A Rebibbia si entra in fila indiana. Ci vuole un permesso speciale per la chitarra di Federico Zampaglione, cantante e leader dei Tiromancino. Valerio Mastandrea maneggia un megafono di latta, gli servirà sul palco durante lo spettacolo: a lui non hanno chiesto un permesso per portarlo dentro. "Chi sono gli artisti?", chiede una guardia carceraria nel suo accento del sud Italia che si incrocia con i mille dialetti di colleghi e detenuti. In fila indiana si passa sotto il metal detector, si supera la prima pesante porta di acciaio che si chiude alle spalle.
Un’altra porta e un’altra ancora. Una porta si apre su un cortile. Poi il teatro, in fondo a una scalinata. Ha le poltrone viola. "Non siamo scaramantici", scherza un "ospite" di Rebibbia. Una battuta rubata al vociare dei cento uomini che arrivano in sala. L’iniziativa serve a raccogliere i fondi per l’asilo nido del carcere. I detenuti hanno i volti segnati dalla solitudine e dalla tristezza, più che dalle rughe e dalle cicatrici. Ci sono giovani e vecchi. Tre extracomunitari siedono lontano dagli altri. E sfilano due transessuali, con lunghi capelli biondi e i jeans che lasciano scoperto l’ombelico. Vorrebbero stare in mezzo agli altri. Ma no, non va bene, dicono le guardie e la coppia viene dirottata in un angolo vuoto. Non manca nel rituale che precede l’inizio di ogni spettacolo: la cerimonia degli incontri, dei saluti e degli abbracci. Poi si spengono le luci in sala e si accendono i faretti sul palco.

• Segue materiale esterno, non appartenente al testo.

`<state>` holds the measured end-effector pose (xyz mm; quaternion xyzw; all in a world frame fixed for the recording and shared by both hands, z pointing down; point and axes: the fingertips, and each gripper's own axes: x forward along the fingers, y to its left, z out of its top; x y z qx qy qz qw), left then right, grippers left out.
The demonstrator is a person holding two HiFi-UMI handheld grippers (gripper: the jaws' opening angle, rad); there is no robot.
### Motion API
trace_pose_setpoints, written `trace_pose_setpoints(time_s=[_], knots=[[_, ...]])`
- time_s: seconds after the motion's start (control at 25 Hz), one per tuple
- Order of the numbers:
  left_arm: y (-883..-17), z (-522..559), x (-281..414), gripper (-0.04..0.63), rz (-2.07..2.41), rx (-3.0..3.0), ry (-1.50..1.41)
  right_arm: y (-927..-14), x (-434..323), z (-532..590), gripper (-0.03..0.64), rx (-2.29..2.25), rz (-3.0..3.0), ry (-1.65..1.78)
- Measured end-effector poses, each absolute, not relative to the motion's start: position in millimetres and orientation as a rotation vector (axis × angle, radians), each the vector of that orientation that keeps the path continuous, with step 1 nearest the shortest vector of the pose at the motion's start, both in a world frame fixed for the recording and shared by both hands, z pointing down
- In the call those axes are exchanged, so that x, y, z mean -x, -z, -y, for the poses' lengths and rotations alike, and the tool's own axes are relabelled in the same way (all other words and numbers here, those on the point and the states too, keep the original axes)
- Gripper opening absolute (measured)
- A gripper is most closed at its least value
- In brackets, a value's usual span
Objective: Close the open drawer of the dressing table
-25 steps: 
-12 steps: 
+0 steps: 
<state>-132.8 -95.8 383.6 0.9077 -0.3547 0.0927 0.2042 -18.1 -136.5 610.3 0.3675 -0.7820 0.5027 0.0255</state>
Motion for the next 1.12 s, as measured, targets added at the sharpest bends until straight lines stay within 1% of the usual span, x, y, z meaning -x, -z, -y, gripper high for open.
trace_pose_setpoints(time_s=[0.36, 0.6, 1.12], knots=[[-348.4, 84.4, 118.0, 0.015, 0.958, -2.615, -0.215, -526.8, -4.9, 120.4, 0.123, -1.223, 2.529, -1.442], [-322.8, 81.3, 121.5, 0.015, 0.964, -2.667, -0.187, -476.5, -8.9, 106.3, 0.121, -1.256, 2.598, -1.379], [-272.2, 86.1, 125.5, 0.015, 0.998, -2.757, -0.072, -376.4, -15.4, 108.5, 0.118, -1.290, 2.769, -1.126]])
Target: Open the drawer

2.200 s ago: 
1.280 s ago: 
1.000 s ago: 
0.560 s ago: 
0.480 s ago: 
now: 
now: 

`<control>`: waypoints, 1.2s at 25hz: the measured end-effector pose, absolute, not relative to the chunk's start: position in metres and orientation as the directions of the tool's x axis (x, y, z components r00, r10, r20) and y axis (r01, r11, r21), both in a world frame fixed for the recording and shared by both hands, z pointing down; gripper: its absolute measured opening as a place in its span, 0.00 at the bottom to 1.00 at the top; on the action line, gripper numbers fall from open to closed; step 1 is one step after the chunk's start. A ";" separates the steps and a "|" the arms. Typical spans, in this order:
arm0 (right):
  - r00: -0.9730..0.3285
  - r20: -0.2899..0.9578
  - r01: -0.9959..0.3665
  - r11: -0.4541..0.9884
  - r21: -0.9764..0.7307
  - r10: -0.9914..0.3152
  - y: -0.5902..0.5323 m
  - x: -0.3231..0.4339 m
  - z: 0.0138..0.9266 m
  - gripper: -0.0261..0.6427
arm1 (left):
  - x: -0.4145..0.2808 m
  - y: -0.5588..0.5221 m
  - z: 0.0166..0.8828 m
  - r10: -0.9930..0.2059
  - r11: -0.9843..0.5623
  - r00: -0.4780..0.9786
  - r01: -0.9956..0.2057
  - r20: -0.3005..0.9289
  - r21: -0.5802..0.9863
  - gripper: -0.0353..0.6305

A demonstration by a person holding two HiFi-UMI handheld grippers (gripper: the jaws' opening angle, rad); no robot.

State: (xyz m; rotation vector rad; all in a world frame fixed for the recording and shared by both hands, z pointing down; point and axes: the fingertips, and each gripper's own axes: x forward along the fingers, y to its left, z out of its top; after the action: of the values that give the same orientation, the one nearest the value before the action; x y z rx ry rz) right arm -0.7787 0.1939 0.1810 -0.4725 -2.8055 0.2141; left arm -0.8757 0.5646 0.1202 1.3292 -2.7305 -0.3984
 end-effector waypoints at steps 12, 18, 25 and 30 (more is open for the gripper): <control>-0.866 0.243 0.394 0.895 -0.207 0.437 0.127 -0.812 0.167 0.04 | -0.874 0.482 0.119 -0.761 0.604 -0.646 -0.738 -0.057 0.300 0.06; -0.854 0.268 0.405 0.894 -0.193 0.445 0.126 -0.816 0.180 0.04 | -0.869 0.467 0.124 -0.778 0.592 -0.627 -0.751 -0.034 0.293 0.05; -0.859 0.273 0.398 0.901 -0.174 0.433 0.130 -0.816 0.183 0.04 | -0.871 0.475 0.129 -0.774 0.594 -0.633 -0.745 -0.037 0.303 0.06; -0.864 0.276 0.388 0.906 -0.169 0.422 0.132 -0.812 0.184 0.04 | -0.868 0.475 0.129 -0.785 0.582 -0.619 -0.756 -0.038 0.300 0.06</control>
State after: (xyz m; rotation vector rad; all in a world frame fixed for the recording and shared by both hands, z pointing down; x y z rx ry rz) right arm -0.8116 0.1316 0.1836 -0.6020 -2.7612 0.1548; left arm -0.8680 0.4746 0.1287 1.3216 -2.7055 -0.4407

Federico Zampaglione, chitarra a tracolla, canta una manciata di canzoni: in mezzo "Felicità" di Lucio Dalla, alla fine "La descrizione di un attimo" e dalla platea un ragazzo urla: "Bella, fratè". Ma il vero divo è Valerio Mastandrea. Con l’aspetto di chi si trova per caso sul palco, recita "Nonna Italia". Alla fine scherza: "L’ho scritto con Adamo Dionisi, se l’ho fatto con lui posso farlo con voi". E dalla platea: "Quando te pare".
La crew di rapper romani porta un po’ di scompiglio con la musica a tutto volume. Arriva il cabarettista Stefano Fabrizi con lo sketch su un ladro (in manette) il cui slogan è "Siamo tutti innocenti!". Il pubblico non si fa pregare per una battuta: "Bravo, pure noi". E giù risate. Ivano De Matteo si ritaglia gli spazi più toccanti: legge la poesia di un ex-carcerato e poi fa proiettare il documentario "Codice a sbarre", riflessione sulla vita dei detenuti. Si replica (con nuovi artisti) il 21 febbraio, nel carcere femminile di Rebibbia.